The antennas being discussed

There is one more antenna (called Yagi):

The Yagi (beam) antenna

The beam covers the ISM band (900MHz) as well as some higher frequency bands. The label says 698–960MHz & 1710–2700Mhz.

FrSky 900MHz Moxon Zipp 9

This is one of the more interesting antennas. It comes with radiation pattern documentation (+1). Not documented, it ships with an SMA-RP connector so I had to add a barrel SMA-RP -> SMA adapter (-2). $25.99 at Amazon.

The FrSky Zipp9

Looking at the traces on the back of the antenna it appears to be a dipole with an additional dipole beam that I assume adds some directionality/gain.

The FrSky Moxon Zipp 9

The return loss chart is very good. The 900Mhz dip is deep (so good match) and the rest of the range is appropriately unmatched, other than a strange dip at about 750MHz.

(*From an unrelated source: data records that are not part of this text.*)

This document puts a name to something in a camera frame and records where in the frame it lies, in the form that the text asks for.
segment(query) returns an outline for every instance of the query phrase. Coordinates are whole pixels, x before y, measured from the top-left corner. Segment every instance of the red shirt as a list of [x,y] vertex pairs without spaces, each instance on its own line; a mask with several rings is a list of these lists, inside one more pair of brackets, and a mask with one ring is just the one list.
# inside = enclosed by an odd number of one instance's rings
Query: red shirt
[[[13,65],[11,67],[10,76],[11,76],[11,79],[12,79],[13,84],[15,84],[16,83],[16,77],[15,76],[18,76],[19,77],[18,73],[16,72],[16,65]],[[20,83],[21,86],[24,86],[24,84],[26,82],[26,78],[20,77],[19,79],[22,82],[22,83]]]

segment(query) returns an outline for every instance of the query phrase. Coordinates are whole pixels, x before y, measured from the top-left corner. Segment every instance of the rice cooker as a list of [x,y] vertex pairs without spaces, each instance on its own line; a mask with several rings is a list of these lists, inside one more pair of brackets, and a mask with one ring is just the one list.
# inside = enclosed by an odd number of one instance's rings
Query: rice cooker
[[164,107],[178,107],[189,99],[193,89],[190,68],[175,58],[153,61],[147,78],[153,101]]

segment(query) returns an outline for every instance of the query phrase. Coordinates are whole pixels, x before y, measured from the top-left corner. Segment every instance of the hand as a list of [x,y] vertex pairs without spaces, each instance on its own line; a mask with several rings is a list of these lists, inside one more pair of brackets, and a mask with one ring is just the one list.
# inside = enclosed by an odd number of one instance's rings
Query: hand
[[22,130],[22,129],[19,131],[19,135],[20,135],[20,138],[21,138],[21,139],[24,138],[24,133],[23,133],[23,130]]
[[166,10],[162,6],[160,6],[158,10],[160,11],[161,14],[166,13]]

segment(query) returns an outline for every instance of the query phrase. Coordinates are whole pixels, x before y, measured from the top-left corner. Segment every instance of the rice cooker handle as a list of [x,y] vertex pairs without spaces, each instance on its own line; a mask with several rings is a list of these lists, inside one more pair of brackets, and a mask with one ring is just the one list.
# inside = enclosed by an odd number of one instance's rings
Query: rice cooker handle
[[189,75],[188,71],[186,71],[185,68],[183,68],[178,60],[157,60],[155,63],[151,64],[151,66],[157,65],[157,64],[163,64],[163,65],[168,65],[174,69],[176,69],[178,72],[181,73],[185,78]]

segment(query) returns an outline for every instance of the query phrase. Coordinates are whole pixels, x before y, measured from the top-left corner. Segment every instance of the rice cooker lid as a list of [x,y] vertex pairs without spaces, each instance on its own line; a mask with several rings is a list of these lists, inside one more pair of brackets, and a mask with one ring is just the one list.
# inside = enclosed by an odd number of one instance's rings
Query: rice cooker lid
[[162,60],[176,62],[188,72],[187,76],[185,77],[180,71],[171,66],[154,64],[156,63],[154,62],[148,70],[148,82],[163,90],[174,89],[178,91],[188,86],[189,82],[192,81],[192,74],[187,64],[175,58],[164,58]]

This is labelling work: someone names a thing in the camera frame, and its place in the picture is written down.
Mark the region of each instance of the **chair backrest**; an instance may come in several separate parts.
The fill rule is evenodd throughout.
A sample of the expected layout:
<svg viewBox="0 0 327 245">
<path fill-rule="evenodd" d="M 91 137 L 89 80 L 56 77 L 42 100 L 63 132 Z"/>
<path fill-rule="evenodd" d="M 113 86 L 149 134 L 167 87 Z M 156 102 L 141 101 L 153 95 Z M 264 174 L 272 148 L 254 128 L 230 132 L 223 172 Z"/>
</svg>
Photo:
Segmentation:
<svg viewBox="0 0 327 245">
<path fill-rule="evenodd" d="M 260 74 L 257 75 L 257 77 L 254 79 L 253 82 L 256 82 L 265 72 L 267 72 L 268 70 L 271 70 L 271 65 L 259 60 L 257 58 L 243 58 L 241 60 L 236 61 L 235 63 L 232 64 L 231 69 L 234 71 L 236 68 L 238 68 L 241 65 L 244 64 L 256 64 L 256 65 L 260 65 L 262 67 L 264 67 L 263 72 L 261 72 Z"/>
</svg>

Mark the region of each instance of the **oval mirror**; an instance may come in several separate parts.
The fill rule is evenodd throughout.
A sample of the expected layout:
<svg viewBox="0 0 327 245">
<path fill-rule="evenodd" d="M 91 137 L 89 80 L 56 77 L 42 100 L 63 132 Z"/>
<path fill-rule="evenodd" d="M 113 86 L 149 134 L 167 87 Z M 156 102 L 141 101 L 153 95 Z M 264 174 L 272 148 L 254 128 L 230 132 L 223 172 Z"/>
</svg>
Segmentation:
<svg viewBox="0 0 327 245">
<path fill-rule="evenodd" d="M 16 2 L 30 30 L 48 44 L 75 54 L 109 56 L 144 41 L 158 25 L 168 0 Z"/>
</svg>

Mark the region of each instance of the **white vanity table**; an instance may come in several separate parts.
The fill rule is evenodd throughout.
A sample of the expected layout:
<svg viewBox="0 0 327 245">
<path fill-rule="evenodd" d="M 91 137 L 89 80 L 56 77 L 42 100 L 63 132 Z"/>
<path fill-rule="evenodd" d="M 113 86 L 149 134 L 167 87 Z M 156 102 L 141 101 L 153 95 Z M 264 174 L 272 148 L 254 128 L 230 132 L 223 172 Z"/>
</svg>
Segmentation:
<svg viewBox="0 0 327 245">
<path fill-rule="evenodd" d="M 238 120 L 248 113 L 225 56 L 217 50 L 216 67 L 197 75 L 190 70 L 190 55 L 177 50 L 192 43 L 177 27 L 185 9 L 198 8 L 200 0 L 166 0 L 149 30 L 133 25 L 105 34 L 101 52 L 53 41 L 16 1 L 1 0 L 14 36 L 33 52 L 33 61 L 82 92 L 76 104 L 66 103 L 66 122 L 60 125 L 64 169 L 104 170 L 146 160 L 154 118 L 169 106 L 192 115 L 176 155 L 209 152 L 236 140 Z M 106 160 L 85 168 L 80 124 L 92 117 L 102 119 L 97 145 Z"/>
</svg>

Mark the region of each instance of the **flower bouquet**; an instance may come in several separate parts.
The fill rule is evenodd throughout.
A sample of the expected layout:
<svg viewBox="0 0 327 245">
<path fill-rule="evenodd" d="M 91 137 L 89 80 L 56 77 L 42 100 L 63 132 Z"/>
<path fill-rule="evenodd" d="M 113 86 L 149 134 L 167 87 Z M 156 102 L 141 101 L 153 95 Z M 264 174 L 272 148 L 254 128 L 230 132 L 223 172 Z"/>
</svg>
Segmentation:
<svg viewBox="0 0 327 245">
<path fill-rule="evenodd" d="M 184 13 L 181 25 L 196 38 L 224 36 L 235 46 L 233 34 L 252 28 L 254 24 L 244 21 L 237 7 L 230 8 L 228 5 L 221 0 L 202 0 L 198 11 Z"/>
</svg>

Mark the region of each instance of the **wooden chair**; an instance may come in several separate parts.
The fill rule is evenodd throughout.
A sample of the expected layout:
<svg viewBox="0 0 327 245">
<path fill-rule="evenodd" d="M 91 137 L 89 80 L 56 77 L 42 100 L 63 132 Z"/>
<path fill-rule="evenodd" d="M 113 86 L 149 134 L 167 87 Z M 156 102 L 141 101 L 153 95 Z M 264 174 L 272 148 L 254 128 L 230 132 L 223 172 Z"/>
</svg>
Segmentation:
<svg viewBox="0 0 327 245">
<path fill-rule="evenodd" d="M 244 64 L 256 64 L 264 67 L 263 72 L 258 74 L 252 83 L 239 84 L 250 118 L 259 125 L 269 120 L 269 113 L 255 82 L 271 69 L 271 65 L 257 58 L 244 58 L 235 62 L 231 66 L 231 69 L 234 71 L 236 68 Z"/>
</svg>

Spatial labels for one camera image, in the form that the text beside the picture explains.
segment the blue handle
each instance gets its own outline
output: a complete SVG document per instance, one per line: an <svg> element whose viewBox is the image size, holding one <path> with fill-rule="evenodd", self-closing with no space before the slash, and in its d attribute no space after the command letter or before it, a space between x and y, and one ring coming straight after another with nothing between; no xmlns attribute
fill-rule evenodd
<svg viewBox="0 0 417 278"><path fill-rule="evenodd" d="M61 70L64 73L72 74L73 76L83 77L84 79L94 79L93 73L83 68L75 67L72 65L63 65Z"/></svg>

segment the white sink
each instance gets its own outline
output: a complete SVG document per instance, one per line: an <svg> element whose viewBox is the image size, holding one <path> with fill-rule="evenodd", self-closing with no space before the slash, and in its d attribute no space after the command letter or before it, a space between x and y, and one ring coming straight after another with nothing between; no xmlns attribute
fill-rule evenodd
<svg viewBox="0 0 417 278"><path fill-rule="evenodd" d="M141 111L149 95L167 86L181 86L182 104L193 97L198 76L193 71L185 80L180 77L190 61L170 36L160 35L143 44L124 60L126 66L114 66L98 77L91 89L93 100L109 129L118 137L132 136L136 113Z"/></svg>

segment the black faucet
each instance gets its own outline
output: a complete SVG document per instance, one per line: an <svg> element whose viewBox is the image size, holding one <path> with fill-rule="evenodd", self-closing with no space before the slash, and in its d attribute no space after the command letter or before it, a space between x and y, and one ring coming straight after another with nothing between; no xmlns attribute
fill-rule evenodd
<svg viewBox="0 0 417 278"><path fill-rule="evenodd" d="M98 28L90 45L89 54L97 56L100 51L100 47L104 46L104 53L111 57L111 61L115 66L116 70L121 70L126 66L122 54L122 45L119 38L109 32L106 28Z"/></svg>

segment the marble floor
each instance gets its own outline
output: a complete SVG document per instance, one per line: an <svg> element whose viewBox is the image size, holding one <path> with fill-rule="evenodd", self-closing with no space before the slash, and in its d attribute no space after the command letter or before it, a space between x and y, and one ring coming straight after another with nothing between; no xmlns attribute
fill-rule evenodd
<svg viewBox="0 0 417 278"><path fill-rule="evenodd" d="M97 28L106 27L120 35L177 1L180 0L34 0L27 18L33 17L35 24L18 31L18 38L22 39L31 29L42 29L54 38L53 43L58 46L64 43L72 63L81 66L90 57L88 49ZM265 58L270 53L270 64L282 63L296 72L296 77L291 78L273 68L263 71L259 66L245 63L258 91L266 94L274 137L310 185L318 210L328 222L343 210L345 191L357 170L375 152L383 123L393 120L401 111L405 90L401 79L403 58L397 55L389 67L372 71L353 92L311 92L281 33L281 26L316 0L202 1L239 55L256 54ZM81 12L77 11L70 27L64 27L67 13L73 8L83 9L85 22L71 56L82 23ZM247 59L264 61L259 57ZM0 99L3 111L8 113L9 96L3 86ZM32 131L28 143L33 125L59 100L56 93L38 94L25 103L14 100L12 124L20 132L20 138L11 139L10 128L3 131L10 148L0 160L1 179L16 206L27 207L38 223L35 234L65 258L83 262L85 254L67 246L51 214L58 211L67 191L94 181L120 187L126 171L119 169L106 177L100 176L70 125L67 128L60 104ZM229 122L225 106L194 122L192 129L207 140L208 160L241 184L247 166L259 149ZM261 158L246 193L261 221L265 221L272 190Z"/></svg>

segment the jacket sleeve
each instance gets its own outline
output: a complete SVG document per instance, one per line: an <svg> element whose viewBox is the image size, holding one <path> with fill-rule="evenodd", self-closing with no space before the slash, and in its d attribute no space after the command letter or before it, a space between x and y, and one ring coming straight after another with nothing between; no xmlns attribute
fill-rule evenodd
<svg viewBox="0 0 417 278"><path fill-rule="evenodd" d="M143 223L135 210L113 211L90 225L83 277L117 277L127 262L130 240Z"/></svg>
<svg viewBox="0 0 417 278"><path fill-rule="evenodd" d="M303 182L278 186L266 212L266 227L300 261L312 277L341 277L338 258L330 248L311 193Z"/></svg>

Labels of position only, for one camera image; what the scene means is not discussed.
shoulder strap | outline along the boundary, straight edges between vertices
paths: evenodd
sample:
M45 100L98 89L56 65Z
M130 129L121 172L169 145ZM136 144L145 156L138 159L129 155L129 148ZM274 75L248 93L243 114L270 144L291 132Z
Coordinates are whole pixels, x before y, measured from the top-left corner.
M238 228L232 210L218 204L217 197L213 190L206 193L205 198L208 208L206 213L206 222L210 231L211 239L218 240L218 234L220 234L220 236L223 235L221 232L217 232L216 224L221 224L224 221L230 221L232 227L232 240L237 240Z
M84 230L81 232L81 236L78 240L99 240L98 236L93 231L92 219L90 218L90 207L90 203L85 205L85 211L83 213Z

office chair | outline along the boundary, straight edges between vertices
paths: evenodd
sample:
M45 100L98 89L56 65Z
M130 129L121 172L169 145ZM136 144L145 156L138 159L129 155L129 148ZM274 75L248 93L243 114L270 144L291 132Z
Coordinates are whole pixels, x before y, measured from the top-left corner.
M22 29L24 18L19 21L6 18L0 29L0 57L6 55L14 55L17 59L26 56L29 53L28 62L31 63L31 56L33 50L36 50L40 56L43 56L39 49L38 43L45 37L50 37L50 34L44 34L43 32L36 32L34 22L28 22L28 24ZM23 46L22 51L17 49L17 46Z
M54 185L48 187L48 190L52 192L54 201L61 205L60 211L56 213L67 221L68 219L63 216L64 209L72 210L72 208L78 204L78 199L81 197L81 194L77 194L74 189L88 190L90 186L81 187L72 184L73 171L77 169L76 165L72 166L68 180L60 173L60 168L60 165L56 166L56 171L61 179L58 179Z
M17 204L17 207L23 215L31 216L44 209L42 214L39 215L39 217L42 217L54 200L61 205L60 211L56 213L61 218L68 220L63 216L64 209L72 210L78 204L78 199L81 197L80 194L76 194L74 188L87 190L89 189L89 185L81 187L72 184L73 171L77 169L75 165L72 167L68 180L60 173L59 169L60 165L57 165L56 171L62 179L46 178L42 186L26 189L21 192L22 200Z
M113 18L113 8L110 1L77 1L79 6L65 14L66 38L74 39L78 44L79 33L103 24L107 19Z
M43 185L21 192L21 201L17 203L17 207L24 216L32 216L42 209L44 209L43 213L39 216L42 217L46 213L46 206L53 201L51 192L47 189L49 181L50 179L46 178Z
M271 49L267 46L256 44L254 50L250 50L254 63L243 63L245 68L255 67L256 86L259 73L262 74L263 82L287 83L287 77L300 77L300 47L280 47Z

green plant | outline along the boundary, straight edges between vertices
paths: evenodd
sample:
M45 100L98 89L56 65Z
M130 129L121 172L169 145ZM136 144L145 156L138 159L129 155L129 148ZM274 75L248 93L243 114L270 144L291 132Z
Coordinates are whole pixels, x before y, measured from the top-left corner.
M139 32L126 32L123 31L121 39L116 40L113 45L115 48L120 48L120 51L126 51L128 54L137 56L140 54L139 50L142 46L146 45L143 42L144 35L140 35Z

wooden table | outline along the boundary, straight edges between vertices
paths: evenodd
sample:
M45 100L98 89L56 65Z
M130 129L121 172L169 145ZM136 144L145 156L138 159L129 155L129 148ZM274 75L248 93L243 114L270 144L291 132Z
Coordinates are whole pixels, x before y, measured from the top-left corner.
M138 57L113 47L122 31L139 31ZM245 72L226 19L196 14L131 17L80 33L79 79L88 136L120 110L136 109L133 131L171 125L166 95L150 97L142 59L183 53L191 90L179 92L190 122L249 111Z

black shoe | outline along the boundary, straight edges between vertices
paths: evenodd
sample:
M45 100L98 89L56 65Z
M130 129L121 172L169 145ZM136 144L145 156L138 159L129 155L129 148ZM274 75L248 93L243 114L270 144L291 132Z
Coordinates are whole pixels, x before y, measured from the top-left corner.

The manufacturer provides this very-nice claimed radiation pattern picture which shows the greatest gain upwards and broadside. I’ve never seen that but it makes sense.

FrSky 900MHz Moxon Zipp 9 Radiation Pattern

FrSky 900MHz Super 8 Antenna

The Super8 antenna looks like a folded dipole and acts much like it. This was $15.98 at Amazon. Like its brother above it uses an SMA-RP so I needed a barrel adapter to SMA.

FrSky Super8 Antenna

The impedance plot is good. Just like the Zipp9 it has a strange match area around 730MHz. Maybe these are artifacts of the short coax or the barrel adapter.

FrSky Super8 Vswr and Return Loss

There is a less-exciting radiation pattern provided by FrSky:

This is extremely uniform except along the X axis (to the left and right). Spherical (technically cylindrical) while retaining a good impedance match.

Linx 916-HW

This is a conventional center fed dipole. This antenna is 5" end to end. This was $9.50 qty 1 at DigiKey.

Linx 915HW 5" center fed dipole

The impedance plot is classically pretty.

There’s a small dip near Wi-Fi (maybe caused by my active Wi-Fi field) and otherwise it’s a narrow spike in the frequency band.

Linx 916RH

This is a quarter-wave helical whip that desires a ground plane. It’s about 2" tall. The full-range impedance chart uses a ground plane. This is $8.40 at DigiKey.

Linx 916RH (2" tall)
Linx 916RH Helical quarter-wave whip

The impedance chart is very pretty. There’s a second moderate dip around 2GHz and that’s it. For a small quarter wave, the frequency range is fairly wide which suits the ISM band well.

Molex Flexible 102562

This is a flexible small antenna at about 3" by 1/3". It’s supposed to be attached by the single-sided tape on it to a plastic wall of the unit. My test unit did exactly that since any other testing wasn’t as optimistic. $3.74 at DigiKey.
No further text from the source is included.